Dedicated educator retiring after 44-year career, during which “i knew ‘em all” – school news network a window into your public schools gas stoichiometry problems

When he climbed aboard the Northview train in 1974, gas was going for less than four bits a gallon. A brand new Buick station wagon set you back about $3,400. Nixon was resigning. The average American income was just under $14,000. The speed limit on our highways was reduced to 55 miles per hour. And women were wearing something called “culottes.”

Northview has found another great educator to replace Duba, who recently announced his retirement. But even his successor wouldn’t argue that there will ever be another like Duba, a nuts and bolts administrator whose loyalty and commitment to staff and students is something you don’t conjure from college classes for teacher hopefuls. Eighth-grader Marvin Colbert gets a handshake and a “Duba mint” from Principal Dan Duba

“Loyal, honest and hard-working,” says Jerry Klekotka, who had served as Northview High’s athletic director but was just named as Duba’s successor. “He enjoys life – everything about it. And he has a way of bringing people together.” Replacing him, says Klekotka, “is going to be an honor, but also a challenge.”

Duba’s penchant for kids’ well being – and teachers’ — is evidenced in the pocketful of quotes he regularly slings. His favorite, and the one he goes to most often, is this: “They are all good kids; some just need a little more attention than others, and that’s why we’re here.”

Born and raised on the West Side of Grand Rapids, Duba grew up in entirely unpretentious ways. The youngest of six, his dad worked in a factory while Duba, his siblings and their friends fished the Grand River, played at nearby John Ball Park, and rode their bikes and scrounged for treasures at what everyone used to call the “Butterworth Dump” — a vast landfill south of the Coca-Cola bottling plant where people roamed at will during that era.

He attended Sacred Heart Catholic Elementary, and remembers, “I loved school, and by sixth grade, I knew I wanted to be a teacher.” He played three sports at West Catholic High, but only until he was 16, when he traded in his uniforms for part-time jobs.
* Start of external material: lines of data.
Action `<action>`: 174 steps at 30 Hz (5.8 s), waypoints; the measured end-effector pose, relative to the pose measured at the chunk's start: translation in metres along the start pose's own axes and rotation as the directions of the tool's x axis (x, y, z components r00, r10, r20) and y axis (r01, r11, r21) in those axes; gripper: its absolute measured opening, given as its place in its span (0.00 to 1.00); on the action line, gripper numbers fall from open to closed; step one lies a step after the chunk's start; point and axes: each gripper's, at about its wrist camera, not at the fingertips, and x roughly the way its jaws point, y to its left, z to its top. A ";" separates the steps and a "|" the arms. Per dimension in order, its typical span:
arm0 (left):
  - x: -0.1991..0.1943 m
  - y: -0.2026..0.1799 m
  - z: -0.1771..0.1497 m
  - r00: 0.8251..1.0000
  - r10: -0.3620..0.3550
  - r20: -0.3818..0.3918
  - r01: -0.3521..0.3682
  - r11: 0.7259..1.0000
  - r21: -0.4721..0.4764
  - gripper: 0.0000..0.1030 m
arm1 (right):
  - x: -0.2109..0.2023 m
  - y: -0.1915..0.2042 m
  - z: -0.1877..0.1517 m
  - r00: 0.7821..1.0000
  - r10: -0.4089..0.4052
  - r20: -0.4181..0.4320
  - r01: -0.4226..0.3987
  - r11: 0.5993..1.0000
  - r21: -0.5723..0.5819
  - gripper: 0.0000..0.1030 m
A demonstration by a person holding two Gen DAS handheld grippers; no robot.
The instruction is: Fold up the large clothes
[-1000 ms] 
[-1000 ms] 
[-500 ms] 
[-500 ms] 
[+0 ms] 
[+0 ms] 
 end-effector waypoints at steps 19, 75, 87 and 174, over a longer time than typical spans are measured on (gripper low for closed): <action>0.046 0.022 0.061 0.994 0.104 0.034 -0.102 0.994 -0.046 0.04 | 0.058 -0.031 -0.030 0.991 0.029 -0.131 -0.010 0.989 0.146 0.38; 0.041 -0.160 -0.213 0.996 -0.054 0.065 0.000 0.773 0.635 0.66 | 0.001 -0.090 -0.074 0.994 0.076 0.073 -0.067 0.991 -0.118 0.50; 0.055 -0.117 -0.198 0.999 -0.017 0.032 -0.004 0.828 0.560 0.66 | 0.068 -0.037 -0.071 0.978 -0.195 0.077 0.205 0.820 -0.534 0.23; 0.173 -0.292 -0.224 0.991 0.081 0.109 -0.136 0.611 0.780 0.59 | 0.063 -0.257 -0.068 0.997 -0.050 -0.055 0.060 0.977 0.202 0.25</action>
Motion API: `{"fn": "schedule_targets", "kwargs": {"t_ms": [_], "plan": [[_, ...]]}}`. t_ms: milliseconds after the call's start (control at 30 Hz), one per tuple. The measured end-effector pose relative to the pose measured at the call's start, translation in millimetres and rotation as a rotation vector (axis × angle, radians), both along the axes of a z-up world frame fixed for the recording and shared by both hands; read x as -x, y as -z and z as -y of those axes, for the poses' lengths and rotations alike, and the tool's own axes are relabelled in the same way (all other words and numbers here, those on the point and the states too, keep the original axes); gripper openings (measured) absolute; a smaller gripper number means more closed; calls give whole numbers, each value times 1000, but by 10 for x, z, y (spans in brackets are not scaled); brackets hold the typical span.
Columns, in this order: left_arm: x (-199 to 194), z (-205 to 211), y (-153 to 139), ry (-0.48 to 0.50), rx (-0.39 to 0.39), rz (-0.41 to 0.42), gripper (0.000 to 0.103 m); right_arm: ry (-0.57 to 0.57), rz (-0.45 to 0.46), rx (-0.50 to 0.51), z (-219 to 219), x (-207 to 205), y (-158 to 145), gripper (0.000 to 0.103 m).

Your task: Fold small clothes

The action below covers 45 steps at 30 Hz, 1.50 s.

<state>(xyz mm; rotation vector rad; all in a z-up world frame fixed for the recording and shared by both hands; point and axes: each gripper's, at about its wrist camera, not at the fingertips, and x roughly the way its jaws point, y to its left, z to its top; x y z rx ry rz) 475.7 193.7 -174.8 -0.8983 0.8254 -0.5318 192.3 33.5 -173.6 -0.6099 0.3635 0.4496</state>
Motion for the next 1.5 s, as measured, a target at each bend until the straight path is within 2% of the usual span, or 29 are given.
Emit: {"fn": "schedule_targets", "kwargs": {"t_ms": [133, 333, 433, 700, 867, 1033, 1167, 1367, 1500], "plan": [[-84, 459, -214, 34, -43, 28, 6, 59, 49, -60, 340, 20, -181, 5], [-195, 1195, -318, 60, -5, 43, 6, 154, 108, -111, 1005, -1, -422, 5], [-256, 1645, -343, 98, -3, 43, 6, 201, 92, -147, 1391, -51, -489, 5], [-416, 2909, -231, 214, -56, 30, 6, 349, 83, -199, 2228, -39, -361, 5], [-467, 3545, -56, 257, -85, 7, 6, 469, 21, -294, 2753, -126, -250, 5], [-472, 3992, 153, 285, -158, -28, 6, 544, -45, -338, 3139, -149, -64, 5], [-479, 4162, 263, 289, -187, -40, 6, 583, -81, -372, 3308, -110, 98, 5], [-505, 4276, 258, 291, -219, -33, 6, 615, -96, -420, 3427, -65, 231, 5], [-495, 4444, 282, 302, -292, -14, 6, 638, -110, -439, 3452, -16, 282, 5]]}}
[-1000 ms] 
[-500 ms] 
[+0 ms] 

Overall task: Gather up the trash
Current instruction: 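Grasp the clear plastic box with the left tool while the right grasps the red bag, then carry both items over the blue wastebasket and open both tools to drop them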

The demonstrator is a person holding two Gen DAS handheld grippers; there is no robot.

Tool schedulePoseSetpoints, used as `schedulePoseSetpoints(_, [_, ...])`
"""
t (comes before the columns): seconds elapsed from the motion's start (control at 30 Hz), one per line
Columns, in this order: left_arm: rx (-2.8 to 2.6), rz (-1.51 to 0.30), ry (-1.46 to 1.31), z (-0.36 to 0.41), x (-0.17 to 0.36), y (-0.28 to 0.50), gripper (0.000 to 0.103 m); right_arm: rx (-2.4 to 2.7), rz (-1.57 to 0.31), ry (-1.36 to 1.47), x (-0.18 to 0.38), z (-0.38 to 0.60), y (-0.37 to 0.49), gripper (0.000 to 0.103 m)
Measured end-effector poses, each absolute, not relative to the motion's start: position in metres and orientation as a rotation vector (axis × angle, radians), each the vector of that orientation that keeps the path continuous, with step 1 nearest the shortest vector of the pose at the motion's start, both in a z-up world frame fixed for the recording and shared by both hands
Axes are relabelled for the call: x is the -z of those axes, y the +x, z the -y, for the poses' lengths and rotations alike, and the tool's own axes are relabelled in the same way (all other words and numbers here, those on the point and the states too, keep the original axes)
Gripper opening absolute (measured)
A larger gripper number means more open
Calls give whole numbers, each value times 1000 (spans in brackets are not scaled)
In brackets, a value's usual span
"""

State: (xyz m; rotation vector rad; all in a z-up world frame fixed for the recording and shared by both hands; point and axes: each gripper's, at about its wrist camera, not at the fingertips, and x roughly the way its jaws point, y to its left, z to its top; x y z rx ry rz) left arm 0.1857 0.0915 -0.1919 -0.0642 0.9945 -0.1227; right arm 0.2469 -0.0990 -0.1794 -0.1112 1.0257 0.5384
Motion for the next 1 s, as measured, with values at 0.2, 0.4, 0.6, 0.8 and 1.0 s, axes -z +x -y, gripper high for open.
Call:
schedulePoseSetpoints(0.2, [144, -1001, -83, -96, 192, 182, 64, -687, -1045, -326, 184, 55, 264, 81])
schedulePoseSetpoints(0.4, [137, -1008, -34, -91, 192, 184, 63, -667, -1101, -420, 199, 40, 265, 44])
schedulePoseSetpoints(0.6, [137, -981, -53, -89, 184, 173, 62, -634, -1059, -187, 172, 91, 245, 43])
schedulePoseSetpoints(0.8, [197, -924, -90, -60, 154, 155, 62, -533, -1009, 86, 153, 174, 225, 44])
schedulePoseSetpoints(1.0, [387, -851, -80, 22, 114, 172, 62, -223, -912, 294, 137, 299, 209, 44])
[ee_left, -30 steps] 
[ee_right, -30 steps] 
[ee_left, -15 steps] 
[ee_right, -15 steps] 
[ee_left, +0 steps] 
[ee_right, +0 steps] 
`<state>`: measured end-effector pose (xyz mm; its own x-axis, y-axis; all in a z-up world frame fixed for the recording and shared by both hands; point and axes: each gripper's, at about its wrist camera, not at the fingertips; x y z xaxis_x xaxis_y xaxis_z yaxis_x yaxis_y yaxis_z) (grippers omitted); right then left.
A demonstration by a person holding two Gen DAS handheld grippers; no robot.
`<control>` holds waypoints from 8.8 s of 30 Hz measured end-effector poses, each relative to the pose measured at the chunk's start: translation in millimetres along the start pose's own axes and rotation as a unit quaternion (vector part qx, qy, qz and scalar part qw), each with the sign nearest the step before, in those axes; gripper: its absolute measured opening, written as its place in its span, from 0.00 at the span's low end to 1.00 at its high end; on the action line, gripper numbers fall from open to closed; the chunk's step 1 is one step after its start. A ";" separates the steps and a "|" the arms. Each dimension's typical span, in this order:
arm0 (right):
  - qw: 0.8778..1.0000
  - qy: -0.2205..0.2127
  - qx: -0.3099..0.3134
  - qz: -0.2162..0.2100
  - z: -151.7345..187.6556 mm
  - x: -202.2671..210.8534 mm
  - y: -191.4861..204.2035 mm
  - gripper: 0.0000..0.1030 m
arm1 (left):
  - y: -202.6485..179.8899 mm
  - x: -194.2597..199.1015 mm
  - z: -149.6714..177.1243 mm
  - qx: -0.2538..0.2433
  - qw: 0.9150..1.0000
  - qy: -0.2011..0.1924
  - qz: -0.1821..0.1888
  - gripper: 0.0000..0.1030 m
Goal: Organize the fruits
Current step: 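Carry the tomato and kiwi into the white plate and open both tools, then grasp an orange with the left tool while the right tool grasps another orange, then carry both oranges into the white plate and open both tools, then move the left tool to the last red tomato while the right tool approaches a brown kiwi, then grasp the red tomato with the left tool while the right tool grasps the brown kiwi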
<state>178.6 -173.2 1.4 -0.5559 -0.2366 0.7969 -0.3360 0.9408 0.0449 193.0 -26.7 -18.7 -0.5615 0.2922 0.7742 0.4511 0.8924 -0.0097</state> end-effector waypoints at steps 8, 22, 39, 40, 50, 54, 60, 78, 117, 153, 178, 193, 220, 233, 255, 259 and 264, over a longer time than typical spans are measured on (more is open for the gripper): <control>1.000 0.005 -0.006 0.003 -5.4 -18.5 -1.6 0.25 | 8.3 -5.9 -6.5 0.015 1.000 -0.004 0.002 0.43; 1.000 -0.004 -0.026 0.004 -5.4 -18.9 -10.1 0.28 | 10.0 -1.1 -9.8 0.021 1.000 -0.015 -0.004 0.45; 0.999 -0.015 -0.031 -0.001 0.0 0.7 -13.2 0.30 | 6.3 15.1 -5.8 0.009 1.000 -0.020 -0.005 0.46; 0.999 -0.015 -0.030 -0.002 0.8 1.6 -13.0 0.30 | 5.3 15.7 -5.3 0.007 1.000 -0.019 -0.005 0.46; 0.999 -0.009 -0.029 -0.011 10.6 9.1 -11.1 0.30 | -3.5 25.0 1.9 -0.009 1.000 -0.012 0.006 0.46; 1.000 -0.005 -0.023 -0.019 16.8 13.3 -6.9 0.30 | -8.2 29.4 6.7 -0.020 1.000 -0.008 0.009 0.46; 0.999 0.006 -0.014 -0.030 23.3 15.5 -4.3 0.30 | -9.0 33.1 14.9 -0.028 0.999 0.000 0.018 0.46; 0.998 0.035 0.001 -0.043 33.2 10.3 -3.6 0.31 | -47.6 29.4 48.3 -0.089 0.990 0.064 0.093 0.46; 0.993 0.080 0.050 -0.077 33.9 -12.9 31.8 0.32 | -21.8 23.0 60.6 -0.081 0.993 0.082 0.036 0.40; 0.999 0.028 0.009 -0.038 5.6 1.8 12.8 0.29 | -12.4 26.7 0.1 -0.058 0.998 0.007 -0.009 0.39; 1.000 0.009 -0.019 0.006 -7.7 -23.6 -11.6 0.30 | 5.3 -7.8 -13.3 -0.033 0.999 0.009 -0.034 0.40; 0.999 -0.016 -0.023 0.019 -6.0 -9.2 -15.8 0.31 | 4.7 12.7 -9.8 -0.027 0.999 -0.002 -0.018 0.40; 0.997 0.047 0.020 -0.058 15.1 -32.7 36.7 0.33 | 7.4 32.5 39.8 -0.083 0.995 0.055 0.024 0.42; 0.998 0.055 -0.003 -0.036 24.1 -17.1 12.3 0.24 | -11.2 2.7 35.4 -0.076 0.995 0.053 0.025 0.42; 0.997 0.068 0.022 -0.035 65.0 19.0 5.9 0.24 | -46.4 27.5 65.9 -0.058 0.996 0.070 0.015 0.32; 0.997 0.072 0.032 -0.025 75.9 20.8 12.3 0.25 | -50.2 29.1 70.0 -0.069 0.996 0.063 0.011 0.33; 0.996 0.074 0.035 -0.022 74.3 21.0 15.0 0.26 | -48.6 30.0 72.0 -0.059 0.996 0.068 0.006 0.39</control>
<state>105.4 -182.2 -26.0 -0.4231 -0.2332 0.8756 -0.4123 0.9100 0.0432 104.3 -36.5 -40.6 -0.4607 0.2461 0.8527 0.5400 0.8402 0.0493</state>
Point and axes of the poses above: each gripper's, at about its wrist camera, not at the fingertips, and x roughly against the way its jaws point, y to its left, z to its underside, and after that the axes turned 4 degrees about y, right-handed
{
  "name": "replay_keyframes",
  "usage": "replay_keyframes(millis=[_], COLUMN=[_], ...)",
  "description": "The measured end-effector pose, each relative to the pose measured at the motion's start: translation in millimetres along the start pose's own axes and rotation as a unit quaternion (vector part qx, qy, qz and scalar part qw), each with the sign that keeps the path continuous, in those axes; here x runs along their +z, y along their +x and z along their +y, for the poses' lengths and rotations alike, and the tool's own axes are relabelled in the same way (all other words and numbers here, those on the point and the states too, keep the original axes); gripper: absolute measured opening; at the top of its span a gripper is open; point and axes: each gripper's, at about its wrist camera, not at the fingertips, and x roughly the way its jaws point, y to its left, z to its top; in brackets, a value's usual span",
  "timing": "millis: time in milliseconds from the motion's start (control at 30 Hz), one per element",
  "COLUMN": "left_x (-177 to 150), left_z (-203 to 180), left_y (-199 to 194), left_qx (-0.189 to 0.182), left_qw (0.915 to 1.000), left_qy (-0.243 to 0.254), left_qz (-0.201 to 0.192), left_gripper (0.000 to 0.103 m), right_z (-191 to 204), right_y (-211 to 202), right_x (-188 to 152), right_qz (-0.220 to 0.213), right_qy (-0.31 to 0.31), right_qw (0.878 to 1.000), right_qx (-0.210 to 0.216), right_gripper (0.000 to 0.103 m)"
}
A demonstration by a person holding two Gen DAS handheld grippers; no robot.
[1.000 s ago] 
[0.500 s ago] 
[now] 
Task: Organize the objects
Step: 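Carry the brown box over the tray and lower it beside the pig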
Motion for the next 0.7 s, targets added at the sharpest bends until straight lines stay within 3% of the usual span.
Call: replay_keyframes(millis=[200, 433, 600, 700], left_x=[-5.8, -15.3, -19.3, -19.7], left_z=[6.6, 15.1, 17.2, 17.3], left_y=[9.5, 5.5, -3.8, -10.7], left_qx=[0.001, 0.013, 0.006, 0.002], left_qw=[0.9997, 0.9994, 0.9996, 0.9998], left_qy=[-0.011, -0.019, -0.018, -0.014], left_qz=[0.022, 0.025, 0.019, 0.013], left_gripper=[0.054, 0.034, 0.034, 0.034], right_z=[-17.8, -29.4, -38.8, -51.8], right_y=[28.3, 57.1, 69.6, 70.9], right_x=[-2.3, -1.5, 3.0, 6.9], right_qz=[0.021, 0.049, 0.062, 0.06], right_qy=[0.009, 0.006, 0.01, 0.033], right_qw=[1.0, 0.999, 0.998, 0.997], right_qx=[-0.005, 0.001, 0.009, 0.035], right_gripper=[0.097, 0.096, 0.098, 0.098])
He’d already been employed the summer after eighth grade, as a busboy at the Pantlind Hotel, now the Amway Grand Plaza. The lesson learned was this: Both his sons were encouraged to play sports through their senior years in high school. Duba admires a piece of art by seventh-grader Mckenzie DeVries

Except for a decade spent as principal at Highlands Middle, he’s served as instructor and basketball coach and later principal at Crossroads, formerly Hills and Dales Middle. Throughout more than four decades, he’s taught virtually every subject to students in fifth through eighth grades. He’s also served as teacher, principal, dean of students, athletic director, leadership team member, intramural coordinator, accreditation committee co-chair and contract negotiator.

“I’ve been blessed to live out my dreams in middle school for 44 years,” he says, reflecting an entire professional lifetime dedicated to kids emerging as young adults – an age group some would consider the most challenging to guide on a day-to-day basis.

“Dan is very dedicated to his craft, and the thing that probably set him apart is that he believes in being in the school each and every day,” says Mike Anderson, who retired two years ago from the Northview system after a 46-year career as teacher and coach.

The day I visited Duba, he was signing off to a bunch of kids, and then nonchalantly took up a mop and started to help a custodian clean the cafeteria. In the next instant, he’s conversing with a teacher, and you can see relief in the instructor’s eyes when Duba emphasizes the word “flexible.” Duba helps out with cleaning duties in the lunchroom

If a kid messes up, Duba won’t yell. “We favor a positive model of discipline where everything is framed in ‘How should you be?’” he says. “If a student is having a bad day, they might be asked to write a plan of improvement. They have to ask themselves ‘What are you doing? … What are you supposed to be doing? … What are you going to do now?’”

“I truly appreciate everyone for allowing me to be a small part of their lives. It’s always been ‘school’ and not ‘work,’” he says. “And I’ve had many great mentors along the way, including Mike Anderson and Craig Schmidt … and countless others.